* [TASK PROMPT]: Among the lines below, list those containing the string "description".

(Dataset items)
···
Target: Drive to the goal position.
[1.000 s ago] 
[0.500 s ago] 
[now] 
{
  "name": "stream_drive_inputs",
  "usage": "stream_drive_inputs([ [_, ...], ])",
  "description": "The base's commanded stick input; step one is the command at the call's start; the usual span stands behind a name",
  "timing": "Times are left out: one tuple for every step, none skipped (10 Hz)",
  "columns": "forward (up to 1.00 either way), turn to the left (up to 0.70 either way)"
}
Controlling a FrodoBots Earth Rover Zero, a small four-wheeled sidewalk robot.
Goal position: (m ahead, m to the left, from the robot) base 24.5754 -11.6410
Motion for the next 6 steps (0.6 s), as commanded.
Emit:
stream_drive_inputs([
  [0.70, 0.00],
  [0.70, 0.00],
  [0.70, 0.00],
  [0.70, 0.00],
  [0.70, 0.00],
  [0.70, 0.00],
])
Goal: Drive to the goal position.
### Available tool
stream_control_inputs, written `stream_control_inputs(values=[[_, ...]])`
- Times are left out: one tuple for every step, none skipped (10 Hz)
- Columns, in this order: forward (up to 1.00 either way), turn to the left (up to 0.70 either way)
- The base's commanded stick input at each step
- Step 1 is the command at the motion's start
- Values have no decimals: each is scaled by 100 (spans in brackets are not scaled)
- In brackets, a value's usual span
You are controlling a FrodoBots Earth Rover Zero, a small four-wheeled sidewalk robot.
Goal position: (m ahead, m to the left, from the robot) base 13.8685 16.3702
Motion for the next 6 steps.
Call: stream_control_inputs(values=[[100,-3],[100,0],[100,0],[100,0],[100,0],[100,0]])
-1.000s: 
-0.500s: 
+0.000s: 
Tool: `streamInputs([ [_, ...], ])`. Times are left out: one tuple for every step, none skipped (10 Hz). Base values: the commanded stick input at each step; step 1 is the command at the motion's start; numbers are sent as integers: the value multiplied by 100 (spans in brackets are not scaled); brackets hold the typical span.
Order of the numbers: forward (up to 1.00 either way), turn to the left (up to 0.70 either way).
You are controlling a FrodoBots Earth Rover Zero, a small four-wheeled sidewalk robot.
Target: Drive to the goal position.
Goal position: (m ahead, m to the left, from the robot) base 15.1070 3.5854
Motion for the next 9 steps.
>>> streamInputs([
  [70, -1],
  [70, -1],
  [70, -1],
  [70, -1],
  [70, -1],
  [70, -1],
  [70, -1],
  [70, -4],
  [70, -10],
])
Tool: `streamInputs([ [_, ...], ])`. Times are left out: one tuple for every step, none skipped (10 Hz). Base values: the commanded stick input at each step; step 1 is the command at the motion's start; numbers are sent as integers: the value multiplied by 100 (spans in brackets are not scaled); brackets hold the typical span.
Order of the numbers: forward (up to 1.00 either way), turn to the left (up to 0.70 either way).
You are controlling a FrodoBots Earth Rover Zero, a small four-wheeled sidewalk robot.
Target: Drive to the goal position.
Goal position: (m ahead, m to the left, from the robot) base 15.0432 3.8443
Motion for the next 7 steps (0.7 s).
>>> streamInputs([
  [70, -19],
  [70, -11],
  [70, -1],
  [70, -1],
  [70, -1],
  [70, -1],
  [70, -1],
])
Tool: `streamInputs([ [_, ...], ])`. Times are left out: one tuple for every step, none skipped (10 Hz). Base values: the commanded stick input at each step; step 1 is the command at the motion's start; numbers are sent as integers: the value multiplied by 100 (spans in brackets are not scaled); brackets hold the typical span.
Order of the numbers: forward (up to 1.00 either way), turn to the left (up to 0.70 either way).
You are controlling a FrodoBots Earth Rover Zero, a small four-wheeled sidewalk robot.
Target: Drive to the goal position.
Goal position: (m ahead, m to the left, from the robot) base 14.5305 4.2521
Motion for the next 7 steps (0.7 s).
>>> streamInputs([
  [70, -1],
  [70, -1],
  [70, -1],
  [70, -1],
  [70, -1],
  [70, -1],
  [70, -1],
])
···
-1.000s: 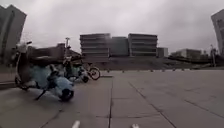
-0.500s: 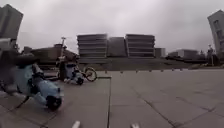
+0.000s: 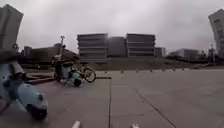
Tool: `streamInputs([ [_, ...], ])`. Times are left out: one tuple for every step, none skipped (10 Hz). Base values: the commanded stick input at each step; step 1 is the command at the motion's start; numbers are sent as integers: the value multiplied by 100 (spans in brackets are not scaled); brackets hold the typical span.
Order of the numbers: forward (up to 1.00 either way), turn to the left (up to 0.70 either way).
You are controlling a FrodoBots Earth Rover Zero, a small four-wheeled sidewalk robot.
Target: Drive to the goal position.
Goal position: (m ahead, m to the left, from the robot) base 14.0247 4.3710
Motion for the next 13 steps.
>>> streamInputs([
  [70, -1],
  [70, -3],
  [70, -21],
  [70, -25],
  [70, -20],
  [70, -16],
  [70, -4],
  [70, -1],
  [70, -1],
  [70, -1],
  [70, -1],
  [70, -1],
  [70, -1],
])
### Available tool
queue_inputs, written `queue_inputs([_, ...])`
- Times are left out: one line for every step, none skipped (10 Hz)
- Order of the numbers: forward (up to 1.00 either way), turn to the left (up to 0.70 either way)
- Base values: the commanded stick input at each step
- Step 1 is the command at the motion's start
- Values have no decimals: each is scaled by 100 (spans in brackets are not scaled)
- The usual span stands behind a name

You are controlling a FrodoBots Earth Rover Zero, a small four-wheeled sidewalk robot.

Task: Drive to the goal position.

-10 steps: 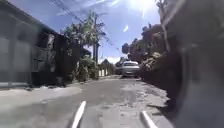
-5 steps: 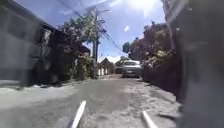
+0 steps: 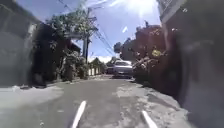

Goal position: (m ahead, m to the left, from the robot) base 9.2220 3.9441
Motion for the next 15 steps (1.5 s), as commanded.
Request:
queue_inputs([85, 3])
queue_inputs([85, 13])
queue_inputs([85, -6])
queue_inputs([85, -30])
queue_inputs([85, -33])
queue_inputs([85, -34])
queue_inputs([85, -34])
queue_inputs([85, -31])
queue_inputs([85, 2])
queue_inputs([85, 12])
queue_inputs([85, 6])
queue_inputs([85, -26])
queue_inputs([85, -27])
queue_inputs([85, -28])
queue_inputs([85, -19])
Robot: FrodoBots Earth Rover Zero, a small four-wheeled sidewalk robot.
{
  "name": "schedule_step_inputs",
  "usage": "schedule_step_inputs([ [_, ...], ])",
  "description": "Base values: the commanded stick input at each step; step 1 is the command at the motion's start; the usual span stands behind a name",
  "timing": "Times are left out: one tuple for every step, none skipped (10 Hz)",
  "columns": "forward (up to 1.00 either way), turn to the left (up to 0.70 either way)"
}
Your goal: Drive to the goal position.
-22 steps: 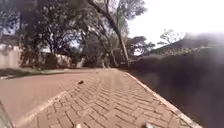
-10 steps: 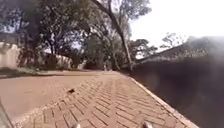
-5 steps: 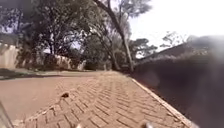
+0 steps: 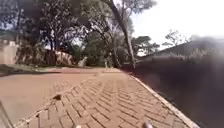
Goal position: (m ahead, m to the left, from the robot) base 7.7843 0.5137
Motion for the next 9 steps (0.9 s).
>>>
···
* [YOUR SOLUTION]:
  "description": "The base's commanded stick input; step one is the command at the call's start; the usual span stands behind a name",
  "description": "Base values: the commanded stick input at each step; step 1 is the command at the motion's start; the usual span stands behind a name",

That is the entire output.